■ About this exercise
Please write out the data below once more, exactly as it stands.

[Collection entries]
● ● ● ● ●
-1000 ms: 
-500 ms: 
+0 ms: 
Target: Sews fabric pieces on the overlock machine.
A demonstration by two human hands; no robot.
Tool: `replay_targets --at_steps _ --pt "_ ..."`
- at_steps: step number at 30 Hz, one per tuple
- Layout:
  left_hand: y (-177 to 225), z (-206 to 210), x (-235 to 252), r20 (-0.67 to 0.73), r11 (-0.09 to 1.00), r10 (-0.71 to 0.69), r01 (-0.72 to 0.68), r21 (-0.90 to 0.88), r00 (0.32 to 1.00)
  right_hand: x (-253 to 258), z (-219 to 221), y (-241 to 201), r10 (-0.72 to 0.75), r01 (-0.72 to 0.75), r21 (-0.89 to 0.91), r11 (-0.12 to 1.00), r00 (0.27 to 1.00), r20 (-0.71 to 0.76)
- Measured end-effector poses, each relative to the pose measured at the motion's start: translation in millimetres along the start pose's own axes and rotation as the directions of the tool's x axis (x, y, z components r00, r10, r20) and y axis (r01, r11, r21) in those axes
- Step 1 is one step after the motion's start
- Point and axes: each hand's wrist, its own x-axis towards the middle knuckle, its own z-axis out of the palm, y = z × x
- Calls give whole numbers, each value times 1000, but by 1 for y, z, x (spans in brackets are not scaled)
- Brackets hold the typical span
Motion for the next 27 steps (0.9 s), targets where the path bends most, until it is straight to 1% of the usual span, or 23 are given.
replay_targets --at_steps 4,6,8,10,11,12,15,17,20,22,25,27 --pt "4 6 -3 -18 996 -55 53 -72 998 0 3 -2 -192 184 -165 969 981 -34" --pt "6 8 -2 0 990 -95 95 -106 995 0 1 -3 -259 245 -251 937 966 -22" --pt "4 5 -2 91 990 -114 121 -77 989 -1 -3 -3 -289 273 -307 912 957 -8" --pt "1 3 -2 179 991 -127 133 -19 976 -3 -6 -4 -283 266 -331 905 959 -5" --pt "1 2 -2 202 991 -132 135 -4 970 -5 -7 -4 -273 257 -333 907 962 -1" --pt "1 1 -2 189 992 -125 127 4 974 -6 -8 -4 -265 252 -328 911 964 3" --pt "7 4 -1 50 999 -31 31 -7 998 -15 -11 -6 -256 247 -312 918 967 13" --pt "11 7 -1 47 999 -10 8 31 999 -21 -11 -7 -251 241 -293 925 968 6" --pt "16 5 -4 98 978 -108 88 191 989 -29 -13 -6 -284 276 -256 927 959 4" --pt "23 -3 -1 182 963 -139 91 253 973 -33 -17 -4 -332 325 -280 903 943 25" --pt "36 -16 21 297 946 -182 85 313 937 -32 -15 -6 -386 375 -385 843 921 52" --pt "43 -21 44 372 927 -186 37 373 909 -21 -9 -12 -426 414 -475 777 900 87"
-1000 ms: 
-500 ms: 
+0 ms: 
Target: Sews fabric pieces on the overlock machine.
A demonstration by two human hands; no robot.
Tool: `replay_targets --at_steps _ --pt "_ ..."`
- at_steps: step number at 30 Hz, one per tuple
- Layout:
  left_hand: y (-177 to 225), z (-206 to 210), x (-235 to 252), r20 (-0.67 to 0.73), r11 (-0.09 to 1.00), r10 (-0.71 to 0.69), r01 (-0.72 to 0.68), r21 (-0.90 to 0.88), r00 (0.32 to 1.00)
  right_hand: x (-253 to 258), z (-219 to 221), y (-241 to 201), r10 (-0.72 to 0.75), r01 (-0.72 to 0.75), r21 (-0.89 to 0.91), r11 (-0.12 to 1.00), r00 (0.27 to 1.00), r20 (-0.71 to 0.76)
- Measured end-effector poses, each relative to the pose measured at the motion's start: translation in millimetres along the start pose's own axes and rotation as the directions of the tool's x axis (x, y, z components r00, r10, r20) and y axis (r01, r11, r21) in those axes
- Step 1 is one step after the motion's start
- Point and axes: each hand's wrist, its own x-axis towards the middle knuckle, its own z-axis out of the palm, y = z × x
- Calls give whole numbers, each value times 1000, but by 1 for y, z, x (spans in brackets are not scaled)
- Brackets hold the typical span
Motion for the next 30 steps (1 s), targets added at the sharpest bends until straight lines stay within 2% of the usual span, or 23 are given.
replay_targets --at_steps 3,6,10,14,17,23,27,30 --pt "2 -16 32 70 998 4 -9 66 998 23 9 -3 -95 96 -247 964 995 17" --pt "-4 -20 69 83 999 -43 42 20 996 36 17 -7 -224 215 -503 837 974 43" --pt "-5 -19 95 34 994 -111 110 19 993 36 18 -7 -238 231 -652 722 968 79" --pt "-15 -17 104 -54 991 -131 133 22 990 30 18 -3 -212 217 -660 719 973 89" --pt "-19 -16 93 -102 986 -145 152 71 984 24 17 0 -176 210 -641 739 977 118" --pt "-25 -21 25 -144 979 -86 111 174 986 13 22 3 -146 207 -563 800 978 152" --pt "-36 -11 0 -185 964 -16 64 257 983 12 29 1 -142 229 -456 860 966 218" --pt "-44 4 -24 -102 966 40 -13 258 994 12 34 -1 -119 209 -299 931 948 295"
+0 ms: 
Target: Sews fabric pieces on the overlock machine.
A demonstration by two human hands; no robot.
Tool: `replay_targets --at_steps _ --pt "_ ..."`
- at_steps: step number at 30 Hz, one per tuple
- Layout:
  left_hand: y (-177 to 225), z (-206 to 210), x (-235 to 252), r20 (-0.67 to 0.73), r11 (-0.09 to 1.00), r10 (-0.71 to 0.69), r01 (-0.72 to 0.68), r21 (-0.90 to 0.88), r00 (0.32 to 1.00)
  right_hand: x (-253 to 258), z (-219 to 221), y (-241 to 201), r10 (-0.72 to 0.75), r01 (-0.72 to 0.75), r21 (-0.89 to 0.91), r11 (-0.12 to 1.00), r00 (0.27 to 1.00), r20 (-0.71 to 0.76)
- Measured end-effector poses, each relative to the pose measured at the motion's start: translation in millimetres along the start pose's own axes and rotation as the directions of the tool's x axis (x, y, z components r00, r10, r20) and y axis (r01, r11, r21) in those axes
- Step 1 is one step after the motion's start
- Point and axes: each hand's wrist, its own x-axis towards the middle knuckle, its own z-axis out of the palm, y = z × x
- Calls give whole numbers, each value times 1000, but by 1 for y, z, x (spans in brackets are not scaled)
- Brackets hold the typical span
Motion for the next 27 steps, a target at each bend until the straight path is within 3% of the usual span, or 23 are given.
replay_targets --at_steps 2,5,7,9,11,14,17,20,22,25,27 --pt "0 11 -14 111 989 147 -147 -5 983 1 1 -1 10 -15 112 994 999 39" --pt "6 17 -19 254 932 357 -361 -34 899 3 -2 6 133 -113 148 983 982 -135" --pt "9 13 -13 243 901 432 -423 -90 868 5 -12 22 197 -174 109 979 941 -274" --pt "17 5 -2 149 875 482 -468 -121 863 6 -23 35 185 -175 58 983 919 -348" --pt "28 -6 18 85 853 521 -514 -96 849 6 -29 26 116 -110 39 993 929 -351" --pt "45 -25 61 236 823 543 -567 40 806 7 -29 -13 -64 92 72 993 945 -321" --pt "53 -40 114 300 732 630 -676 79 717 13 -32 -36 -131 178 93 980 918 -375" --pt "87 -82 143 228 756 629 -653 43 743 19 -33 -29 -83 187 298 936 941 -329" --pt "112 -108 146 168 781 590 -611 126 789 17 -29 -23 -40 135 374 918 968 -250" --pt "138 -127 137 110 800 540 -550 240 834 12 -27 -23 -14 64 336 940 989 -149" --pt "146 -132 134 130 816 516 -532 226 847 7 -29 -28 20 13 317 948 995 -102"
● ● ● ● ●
■ Answer to this problem
-1000 ms: 
-500 ms: 
+0 ms: 
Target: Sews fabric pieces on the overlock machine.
A demonstration by two human hands; no robot.
Tool: `replay_targets --at_steps _ --pt "_ ..."`
- at_steps: step number at 30 Hz, one per tuple
- Layout:
  left_hand: y (-177 to 225), z (-206 to 210), x (-235 to 252), r20 (-0.67 to 0.73), r11 (-0.09 to 1.00), r10 (-0.71 to 0.69), r01 (-0.72 to 0.68), r21 (-0.90 to 0.88), r00 (0.32 to 1.00)
  right_hand: x (-253 to 258), z (-219 to 221), y (-241 to 201), r10 (-0.72 to 0.75), r01 (-0.72 to 0.75), r21 (-0.89 to 0.91), r11 (-0.12 to 1.00), r00 (0.27 to 1.00), r20 (-0.71 to 0.76)
- Measured end-effector poses, each relative to the pose measured at the motion's start: translation in millimetres along the start pose's own axes and rotation as the directions of the tool's x axis (x, y, z components r00, r10, r20) and y axis (r01, r11, r21) in those axes
- Step 1 is one step after the motion's start
- Point and axes: each hand's wrist, its own x-axis towards the middle knuckle, its own z-axis out of the palm, y = z × x
- Calls give whole numbers, each value times 1000, but by 1 for y, z, x (spans in brackets are not scaled)
- Brackets hold the typical span
Motion for the next 27 steps (0.9 s), targets where the path bends most, until it is straight to 1% of the usual span, or 23 are given.
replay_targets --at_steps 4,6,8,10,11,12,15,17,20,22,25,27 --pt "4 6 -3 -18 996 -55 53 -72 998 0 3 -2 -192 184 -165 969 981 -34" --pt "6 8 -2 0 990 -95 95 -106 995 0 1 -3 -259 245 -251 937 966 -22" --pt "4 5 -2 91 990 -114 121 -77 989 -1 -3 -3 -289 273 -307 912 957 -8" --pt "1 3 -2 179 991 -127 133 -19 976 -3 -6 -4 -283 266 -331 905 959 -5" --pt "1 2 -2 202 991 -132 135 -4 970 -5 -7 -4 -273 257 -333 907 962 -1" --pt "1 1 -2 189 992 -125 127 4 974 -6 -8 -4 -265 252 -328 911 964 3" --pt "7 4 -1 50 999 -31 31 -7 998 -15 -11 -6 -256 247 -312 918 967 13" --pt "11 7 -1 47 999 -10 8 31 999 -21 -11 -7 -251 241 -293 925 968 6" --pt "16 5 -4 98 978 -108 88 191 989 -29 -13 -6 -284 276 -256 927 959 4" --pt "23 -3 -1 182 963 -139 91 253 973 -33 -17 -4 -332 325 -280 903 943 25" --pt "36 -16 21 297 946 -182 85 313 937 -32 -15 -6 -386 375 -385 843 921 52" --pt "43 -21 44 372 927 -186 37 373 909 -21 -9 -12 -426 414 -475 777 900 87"
-1000 ms: 
-500 ms: 
+0 ms: 
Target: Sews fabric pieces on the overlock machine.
A demonstration by two human hands; no robot.
Tool: `replay_targets --at_steps _ --pt "_ ..."`
- at_steps: step number at 30 Hz, one per tuple
- Layout:
  left_hand: y (-177 to 225), z (-206 to 210), x (-235 to 252), r20 (-0.67 to 0.73), r11 (-0.09 to 1.00), r10 (-0.71 to 0.69), r01 (-0.72 to 0.68), r21 (-0.90 to 0.88), r00 (0.32 to 1.00)
  right_hand: x (-253 to 258), z (-219 to 221), y (-241 to 201), r10 (-0.72 to 0.75), r01 (-0.72 to 0.75), r21 (-0.89 to 0.91), r11 (-0.12 to 1.00), r00 (0.27 to 1.00), r20 (-0.71 to 0.76)
- Measured end-effector poses, each relative to the pose measured at the motion's start: translation in millimetres along the start pose's own axes and rotation as the directions of the tool's x axis (x, y, z components r00, r10, r20) and y axis (r01, r11, r21) in those axes
- Step 1 is one step after the motion's start
- Point and axes: each hand's wrist, its own x-axis towards the middle knuckle, its own z-axis out of the palm, y = z × x
- Calls give whole numbers, each value times 1000, but by 1 for y, z, x (spans in brackets are not scaled)
- Brackets hold the typical span
Motion for the next 30 steps (1 s), targets added at the sharpest bends until straight lines stay within 2% of the usual span, or 23 are given.
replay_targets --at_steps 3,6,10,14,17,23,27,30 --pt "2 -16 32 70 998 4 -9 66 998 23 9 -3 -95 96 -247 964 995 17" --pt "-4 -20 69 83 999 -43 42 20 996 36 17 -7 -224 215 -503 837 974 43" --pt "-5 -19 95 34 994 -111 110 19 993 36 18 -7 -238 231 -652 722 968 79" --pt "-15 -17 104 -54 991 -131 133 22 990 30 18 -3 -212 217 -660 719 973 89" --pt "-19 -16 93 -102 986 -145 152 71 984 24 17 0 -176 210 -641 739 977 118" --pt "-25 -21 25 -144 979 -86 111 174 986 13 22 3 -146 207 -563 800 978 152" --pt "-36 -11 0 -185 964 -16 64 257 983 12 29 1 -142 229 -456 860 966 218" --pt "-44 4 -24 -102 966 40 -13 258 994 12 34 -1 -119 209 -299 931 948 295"
+0 ms: 
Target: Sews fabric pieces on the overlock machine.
A demonstration by two human hands; no robot.
Tool: `replay_targets --at_steps _ --pt "_ ..."`
- at_steps: step number at 30 Hz, one per tuple
- Layout:
  left_hand: y (-177 to 225), z (-206 to 210), x (-235 to 252), r20 (-0.67 to 0.73), r11 (-0.09 to 1.00), r10 (-0.71 to 0.69), r01 (-0.72 to 0.68), r21 (-0.90 to 0.88), r00 (0.32 to 1.00)
  right_hand: x (-253 to 258), z (-219 to 221), y (-241 to 201), r10 (-0.72 to 0.75), r01 (-0.72 to 0.75), r21 (-0.89 to 0.91), r11 (-0.12 to 1.00), r00 (0.27 to 1.00), r20 (-0.71 to 0.76)
- Measured end-effector poses, each relative to the pose measured at the motion's start: translation in millimetres along the start pose's own axes and rotation as the directions of the tool's x axis (x, y, z components r00, r10, r20) and y axis (r01, r11, r21) in those axes
- Step 1 is one step after the motion's start
- Point and axes: each hand's wrist, its own x-axis towards the middle knuckle, its own z-axis out of the palm, y = z × x
- Calls give whole numbers, each value times 1000, but by 1 for y, z, x (spans in brackets are not scaled)
- Brackets hold the typical span
Motion for the next 27 steps, a target at each bend until the straight path is within 3% of the usual span, or 23 are given.
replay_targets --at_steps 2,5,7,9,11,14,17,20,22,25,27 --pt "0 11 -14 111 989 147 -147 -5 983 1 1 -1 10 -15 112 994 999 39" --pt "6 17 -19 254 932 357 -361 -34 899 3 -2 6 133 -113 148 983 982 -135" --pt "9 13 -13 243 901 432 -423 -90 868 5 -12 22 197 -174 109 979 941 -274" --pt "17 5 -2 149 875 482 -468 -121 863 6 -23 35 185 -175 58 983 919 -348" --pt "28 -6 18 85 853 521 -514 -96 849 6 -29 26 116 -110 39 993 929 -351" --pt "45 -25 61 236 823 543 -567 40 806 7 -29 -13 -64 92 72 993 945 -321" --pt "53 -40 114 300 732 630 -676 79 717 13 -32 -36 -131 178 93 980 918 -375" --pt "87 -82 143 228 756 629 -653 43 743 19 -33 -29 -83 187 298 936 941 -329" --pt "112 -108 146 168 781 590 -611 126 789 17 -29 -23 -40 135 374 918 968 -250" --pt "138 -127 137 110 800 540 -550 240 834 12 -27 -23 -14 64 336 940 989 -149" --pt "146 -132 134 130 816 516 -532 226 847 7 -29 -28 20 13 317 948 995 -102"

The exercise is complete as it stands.